И все же он был красивый. Простой и красивый. В старом была своя красота, я ее чувствовал и отвергал, хотя красивое, сколько бы ни прошло веков и событий, не может стать уродливым.
Мы шли темными улицами. Я взял за руку Нинку, и мы долго говорили о театре.
— Знаешь, даже мурашки бегают по спине — так хорошо, хотя и непонятно. Ты понимаешь?
Я сказал, что понимаю, — так мне хотелось понимать. Но я боялся неправды и прибавил:
— Не совсем.
Было темно, и я вел Нинку за руку. И это было особенно хорошо, потому что никто нас не видел. И она вдруг замолчала, и я сразу почувствовал, что ее рука в моей руке, и тоже замолчал. Но ненадолго, потому что занимал нас театр.
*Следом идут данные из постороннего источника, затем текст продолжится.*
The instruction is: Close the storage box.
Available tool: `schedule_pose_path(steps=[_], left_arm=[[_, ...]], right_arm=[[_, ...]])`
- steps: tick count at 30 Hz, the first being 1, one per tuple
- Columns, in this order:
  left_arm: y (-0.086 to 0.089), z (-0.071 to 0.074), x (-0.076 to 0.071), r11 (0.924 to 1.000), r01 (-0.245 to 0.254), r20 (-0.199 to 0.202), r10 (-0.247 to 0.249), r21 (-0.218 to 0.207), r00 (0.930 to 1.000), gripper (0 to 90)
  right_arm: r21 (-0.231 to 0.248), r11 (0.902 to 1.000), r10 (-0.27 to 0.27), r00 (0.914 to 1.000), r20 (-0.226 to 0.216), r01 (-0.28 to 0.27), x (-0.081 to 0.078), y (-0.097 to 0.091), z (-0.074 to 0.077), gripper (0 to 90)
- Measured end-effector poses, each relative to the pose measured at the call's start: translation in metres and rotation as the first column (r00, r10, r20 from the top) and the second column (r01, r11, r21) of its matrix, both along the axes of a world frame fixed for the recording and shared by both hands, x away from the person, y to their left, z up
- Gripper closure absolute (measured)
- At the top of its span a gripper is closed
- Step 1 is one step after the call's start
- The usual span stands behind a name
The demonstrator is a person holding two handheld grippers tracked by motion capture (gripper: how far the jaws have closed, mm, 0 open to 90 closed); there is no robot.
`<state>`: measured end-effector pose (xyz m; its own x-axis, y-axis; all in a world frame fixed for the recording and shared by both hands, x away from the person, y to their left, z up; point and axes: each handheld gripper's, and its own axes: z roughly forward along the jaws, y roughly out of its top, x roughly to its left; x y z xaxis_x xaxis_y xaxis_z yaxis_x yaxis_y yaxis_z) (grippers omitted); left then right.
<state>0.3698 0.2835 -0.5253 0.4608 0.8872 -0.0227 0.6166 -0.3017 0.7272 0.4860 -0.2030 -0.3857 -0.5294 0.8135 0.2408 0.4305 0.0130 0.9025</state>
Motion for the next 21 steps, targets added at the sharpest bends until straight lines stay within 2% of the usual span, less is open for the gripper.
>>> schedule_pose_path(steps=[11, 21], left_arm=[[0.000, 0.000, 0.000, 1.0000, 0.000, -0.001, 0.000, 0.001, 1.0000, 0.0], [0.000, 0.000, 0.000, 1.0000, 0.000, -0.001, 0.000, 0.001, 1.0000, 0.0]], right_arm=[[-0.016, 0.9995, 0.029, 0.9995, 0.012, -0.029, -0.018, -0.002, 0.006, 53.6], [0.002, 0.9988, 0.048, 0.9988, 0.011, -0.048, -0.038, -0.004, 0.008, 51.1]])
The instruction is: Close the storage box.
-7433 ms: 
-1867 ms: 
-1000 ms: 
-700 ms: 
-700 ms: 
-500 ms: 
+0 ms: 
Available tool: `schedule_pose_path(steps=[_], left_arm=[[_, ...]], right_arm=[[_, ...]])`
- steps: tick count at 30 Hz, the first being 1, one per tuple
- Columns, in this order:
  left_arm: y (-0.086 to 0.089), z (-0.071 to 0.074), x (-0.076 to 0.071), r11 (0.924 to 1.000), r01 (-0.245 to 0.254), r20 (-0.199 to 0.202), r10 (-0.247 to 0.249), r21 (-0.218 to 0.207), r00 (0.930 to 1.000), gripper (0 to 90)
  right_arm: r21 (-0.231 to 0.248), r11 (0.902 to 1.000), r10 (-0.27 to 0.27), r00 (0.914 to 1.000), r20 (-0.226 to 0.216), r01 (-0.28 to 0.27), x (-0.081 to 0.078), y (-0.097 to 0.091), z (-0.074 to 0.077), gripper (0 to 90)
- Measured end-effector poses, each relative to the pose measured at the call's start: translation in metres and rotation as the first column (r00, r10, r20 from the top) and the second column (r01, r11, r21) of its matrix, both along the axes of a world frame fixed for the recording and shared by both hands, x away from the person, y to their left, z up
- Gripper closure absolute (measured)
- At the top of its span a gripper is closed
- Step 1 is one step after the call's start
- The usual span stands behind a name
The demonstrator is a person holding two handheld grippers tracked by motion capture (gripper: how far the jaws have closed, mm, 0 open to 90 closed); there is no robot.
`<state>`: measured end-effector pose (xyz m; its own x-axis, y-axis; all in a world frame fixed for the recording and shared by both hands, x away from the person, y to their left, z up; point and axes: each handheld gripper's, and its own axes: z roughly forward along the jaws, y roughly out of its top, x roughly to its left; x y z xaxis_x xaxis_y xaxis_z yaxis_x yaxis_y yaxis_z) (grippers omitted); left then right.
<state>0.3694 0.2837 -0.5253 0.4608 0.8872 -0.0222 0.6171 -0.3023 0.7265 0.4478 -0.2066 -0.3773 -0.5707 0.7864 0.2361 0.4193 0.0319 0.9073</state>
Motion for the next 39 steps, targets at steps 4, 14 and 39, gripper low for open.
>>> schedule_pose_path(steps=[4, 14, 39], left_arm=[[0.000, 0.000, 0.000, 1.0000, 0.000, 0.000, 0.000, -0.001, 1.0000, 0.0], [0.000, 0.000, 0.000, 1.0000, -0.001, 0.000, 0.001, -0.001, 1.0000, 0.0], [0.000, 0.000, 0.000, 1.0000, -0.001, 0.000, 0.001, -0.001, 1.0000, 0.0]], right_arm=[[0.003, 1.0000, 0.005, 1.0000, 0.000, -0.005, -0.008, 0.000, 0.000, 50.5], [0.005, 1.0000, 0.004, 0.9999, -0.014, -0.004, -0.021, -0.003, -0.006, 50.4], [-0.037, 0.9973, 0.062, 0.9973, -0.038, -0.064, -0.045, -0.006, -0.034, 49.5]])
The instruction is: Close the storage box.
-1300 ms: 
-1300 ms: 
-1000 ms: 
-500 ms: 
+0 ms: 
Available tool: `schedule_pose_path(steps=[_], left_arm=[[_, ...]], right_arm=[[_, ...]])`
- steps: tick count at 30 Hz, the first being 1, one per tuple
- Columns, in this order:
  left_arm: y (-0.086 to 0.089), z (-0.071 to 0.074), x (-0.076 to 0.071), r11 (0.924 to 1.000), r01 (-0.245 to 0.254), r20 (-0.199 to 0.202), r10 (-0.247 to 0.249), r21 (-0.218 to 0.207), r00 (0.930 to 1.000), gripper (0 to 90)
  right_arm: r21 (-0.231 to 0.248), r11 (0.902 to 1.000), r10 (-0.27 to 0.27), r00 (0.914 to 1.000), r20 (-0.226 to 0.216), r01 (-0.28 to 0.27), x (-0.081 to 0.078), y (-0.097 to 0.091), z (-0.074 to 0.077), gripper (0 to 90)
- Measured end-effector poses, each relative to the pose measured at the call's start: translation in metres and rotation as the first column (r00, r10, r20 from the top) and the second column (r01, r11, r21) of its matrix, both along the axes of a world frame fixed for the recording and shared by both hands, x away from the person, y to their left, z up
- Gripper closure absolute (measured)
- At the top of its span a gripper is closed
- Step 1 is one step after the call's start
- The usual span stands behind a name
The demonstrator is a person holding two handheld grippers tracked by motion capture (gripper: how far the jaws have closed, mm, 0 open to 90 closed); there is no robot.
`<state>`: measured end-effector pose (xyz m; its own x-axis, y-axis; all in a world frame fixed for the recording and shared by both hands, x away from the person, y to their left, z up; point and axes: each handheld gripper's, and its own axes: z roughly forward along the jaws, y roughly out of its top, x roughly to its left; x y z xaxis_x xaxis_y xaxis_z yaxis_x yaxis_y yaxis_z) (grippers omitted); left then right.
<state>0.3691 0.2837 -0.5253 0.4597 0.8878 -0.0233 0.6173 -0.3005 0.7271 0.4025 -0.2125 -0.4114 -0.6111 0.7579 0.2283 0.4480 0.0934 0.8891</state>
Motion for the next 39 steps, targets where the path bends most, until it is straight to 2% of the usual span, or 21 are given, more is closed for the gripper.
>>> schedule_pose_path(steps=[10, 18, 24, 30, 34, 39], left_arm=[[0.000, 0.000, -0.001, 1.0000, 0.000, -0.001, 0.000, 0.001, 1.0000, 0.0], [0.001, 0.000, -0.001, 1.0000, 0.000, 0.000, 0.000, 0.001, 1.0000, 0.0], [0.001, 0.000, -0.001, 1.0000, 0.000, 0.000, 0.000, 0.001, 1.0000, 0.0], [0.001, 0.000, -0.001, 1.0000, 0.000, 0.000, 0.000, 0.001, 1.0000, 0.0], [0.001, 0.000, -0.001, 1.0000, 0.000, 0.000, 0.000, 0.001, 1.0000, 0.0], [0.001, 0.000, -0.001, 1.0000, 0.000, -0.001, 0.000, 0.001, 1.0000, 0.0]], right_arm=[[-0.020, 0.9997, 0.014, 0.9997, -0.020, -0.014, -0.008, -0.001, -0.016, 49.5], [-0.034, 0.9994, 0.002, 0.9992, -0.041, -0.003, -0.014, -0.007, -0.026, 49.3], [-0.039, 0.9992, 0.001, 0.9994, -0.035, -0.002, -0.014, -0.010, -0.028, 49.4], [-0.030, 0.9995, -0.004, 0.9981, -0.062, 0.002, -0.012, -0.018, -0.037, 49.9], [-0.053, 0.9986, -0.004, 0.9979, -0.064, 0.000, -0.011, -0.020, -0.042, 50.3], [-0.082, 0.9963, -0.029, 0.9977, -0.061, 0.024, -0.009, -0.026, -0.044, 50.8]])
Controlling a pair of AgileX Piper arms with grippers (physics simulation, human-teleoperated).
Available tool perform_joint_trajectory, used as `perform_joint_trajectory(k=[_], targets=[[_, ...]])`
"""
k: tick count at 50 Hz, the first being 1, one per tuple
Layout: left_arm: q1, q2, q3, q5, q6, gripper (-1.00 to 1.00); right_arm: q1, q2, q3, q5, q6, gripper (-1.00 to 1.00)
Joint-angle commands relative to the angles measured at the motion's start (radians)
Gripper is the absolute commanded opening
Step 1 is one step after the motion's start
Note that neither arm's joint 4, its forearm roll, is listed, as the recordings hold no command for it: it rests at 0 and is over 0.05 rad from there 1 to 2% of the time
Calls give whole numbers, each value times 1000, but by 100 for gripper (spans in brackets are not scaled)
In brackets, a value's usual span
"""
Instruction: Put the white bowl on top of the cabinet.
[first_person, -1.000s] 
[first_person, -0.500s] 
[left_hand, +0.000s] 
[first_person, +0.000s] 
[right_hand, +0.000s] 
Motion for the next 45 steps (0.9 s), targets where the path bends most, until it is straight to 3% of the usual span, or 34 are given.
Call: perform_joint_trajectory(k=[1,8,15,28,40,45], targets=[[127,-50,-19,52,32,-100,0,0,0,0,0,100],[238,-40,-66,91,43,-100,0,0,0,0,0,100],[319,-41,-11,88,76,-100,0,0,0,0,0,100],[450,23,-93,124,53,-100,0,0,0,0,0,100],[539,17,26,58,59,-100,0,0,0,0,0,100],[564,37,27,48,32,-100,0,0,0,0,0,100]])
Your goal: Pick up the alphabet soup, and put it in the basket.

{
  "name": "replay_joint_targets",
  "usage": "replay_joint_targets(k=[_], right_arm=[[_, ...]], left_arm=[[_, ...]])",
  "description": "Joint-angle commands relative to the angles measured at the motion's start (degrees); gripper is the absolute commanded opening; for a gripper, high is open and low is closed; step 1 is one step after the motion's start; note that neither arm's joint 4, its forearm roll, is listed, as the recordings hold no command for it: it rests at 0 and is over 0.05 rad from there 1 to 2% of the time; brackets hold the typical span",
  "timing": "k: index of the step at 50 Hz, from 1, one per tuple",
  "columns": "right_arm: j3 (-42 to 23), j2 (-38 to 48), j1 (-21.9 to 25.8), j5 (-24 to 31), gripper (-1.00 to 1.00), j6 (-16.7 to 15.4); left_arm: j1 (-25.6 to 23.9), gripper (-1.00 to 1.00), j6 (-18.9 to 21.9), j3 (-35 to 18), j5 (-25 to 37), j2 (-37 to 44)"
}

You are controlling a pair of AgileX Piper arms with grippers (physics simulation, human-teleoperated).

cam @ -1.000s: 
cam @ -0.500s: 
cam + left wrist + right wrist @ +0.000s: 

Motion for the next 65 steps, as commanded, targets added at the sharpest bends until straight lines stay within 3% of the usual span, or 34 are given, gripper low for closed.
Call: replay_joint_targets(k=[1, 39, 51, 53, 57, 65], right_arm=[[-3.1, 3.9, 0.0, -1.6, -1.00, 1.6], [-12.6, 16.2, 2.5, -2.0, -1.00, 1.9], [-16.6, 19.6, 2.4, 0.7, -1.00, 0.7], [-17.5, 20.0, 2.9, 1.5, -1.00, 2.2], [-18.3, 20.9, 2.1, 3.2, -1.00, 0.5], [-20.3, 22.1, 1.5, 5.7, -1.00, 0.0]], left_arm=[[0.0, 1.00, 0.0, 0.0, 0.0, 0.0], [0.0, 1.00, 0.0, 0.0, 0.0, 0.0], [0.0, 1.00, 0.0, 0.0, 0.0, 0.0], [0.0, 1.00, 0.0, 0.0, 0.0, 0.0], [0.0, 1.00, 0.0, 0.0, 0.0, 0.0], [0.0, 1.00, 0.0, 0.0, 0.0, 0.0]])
И Нинка, конечно же, сказала, что она могла бы стать актрисой и, может быть, теперь обязательно станет.
А я рассказал, что хочу открыть еще не открытый остров. И может быть, я займусь этим делом, если не все острова открыты.
— Ничего, для тебя еще найдется остров, — сказала Нинка.
Я не был уверен в этом и рассказал ей о капитане Гаттерасе. Я не любил девочкам рассказывать о капитане Гаттерасе, потому что они ничего не понимали в силе воли, с которой этот человек стремился открыть Северный полюс.
И снова мы вернулись к театру, потому что если что-нибудь очень крепко ложится на сердце, от этого не так-то легко уйти.